On Mon, 11 Oct 2021, Michal Hocko wrote:
> On Sat 09-10-21 09:36:49, Dave Chinner wrote:
> > 
> > Put simply, we want "retry forever" semantics to match what
> > production kernels have been doing for the past couple of decades,
> > but all we've been given are "never fail" semantics that also do
> > something different and potentially much more problematic.
> > 
> > Do you see the difference here? __GFP_NOFAIL is not what we
> > need in the vast majority of cases where it is used. We don't want
> > the failing allocations to drive the machine hard into critical
> > reserves, we just want the allocation to -eventually succeed- and if
> > it doesn't, that's our problem to handle, not kmalloc()....
> 
> I can see your point. I do have a recollection that there were some
> instance involved where an emergency access to memory reserves helped
> in OOM situations.

It might have been better to annotate those particular calls with
__GFP_ATOMIC or similar rather then change GFP_NOFAIL for everyone.
Too late to fix that now though I think.  Maybe the best way forward is
to discourage new uses of GFP_NOFAIL.  We would need a well-documented
replacement.

> 
> Anway as I've tried to explain earlier that this all is an
> implementation detail users of the flag shouldn't really care about. If
> this heuristic is not doing any good then it should be removed.

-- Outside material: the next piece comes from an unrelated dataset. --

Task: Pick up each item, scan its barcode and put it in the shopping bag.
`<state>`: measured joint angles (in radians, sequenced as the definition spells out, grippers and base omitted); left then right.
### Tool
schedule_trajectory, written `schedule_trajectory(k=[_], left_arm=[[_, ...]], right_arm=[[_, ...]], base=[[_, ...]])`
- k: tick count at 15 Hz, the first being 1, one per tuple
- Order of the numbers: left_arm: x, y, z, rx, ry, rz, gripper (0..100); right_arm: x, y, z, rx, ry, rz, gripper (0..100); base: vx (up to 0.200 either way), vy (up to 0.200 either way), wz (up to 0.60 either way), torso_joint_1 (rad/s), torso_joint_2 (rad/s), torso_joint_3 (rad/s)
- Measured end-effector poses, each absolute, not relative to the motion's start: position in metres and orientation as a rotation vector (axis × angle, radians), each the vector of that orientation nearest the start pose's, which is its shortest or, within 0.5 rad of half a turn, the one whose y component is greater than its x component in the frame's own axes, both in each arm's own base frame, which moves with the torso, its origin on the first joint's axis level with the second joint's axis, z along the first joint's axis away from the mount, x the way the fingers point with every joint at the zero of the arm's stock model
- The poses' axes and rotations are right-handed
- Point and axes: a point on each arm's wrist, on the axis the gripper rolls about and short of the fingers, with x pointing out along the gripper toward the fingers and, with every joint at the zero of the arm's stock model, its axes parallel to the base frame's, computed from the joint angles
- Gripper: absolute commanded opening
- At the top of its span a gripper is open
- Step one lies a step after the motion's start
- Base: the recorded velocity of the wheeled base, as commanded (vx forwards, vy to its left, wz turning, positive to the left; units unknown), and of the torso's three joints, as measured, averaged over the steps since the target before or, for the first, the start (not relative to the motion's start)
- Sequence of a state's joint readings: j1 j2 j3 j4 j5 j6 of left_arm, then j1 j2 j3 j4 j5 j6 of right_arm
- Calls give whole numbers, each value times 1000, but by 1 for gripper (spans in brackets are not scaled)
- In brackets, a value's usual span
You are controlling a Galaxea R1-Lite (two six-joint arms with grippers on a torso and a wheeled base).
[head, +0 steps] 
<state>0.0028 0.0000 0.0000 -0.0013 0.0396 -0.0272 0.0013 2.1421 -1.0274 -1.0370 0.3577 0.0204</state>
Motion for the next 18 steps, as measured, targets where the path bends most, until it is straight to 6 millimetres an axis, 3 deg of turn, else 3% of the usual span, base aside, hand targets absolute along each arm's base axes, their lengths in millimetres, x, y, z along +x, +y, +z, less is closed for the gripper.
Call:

Maybe users shouldn't care about implementation details, but they do
need to care about semantics and costs.
We need to know when it is appropriate to use GFP_NOFAIL, and when it is
not.  And what alternatives there are when it is not appropriate.
Just saying "try to avoid using it" and "requires careful analysis"
isn't acceptable.  Sometimes it is unavoidable and analysis can only be
done with a clear understanding of costs.  Possibly analysis can only be
done with a clear understanding of the internal implementation details.

> 
> > It also points out that the scope API is highly deficient.
> > We can do GFP_NOFS via the scope API, but we can't
> > do anything else because *there is no scope API for other GFP
> > flags*.
> > 
> > Why don't we have a GFP_NOFAIL/__GFP_RETRY_FOREVER scope API?
> 
> NO{FS,IO} where first flags to start this approach. And I have to admit
> the experiment was much less successful then I hoped for. There are
> still thousands of direct NOFS users so for some reason defining scopes
> is not an easy thing to do.

I'm not certain your conclusion is valid.  It could be that defining
scopes is easy enough, but no one feels motivated to do it.
We need to do more than provide functionality.  We need to tell people. 
Repeatedly.  And advertise widely.  And propose patches to make use of
the functionality.  And... and... and...

I think changing to the scope API is a good change, but it is
conceptually a big change.  It needs to be driven.

> 
> I am not against NOFAIL scopes in principle but seeing the nofs
> "success" I am worried this will not go really well either and it is
> much more tricky as NOFAIL has much stronger requirements than NOFS.
> Just imagine how tricky this can be if you just call a library code
> that is not under your control within a NOFAIL scope. What if that
> library code decides to allocate (e.g. printk that would attempt to do
> an optimistic NOWAIT allocation).

__GFP_NOMEMALLOC holds a lesson worth learning here.  PF_MEMALLOC
effectively adds __GFP_MEMALLOC to all allocations, but some call sites
need to over-ride that because there are alternate strategies available.
This need-to-over-ride doesn't apply to NOFS or NOIO as that really is a
thread-wide state.  But MEMALLOC and NOFAIL are different.  Some call
sites can reasonably handle failure locally.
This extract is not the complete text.